A solo red poppy blooms in the middle of the Lavender fields of the Valensole plateau in Provence. I caught the TGV from Paris following a busy week of meetings to enjoy an afternoon and evening in the Lavender fields of southern France before flying home the next day. It was a tiny bit early, but I'm glad I took the chance because there were several fields that had bloomed enough to give a good sense of that beautiful purple color. The ideal time is probably last few days of June and first few days of July. However, the crowds must be pretty tedious at that time. There were certainly a few flower peepers out there already, but the hordes had not yet descended en masse. Couple that with the extreme heat that most of Europe is now experiencing and I'm quite happy to have been there when I did. It is such a beautiful area, and of course the Lavender fields have been popularized to such a high degree over the years that all the photos start to look the same. I tried to find some different comps, but sadly none played out as well as the tried-and-true.

 

PS. Some behind-the-scenes notes. I would have liked to bring the poppies a little bit more front and center but there's like a dozen people to my right just out of frame here, I couldn't move closer without getting in front of them (or behind them).
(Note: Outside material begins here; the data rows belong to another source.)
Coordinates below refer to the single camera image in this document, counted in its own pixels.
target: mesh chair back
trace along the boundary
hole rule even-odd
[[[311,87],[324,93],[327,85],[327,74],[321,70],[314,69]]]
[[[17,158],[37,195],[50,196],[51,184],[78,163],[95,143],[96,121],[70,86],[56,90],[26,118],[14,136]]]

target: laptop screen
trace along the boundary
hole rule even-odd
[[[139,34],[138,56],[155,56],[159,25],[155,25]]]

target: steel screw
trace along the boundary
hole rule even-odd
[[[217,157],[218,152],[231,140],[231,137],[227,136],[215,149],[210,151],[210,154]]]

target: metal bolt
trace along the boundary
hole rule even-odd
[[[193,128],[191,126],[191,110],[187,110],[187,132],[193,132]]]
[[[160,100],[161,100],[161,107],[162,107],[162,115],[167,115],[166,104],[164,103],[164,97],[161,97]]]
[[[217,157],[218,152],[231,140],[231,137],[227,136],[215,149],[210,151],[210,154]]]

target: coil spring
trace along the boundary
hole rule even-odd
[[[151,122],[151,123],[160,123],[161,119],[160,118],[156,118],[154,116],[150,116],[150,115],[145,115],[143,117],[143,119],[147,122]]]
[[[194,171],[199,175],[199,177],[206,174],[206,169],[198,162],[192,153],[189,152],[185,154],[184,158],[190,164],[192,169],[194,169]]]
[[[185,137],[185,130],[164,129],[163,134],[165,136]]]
I also used f20 aperture because I was shooting with telephoto and I wanted to get as much as possible in focus. I wouldn't normally do that and I had been trying to shoot different focus points at lower f-stop to do some focus stacking, but by this time I was rapidly running out of light and color and there were too many people walking around so I had to shoot quickly. Not ideal, but I don't think it worked out too badly.

 

On the editing side, there were some damned telephone wires going right behind that tree which I felt compelled to clone/heal out. It is a tedious process in Lightroom as LRs clone tool is not nearly as intelligent at blending as Photoshop. I should've used PS but I need to reinstall it, and I didn't feel like waiting and I thought it'd be easier to do in LR than it turned out to be. Finally, I took this image using Pentax's Pixel Shift, which Adobe only recently added support for in LR. I used to edit by bringing the pixel shift file into Raw Therapee to process and then move to LR. LR's pixel shift processing is not as good, so there are still some artifacts left here from moving leaves, etc. if you peep real close. I plan to run it back through RT and PS to do it right one of these days. This issue would affect Sony, Panasonic and other pixel shift implementations as well.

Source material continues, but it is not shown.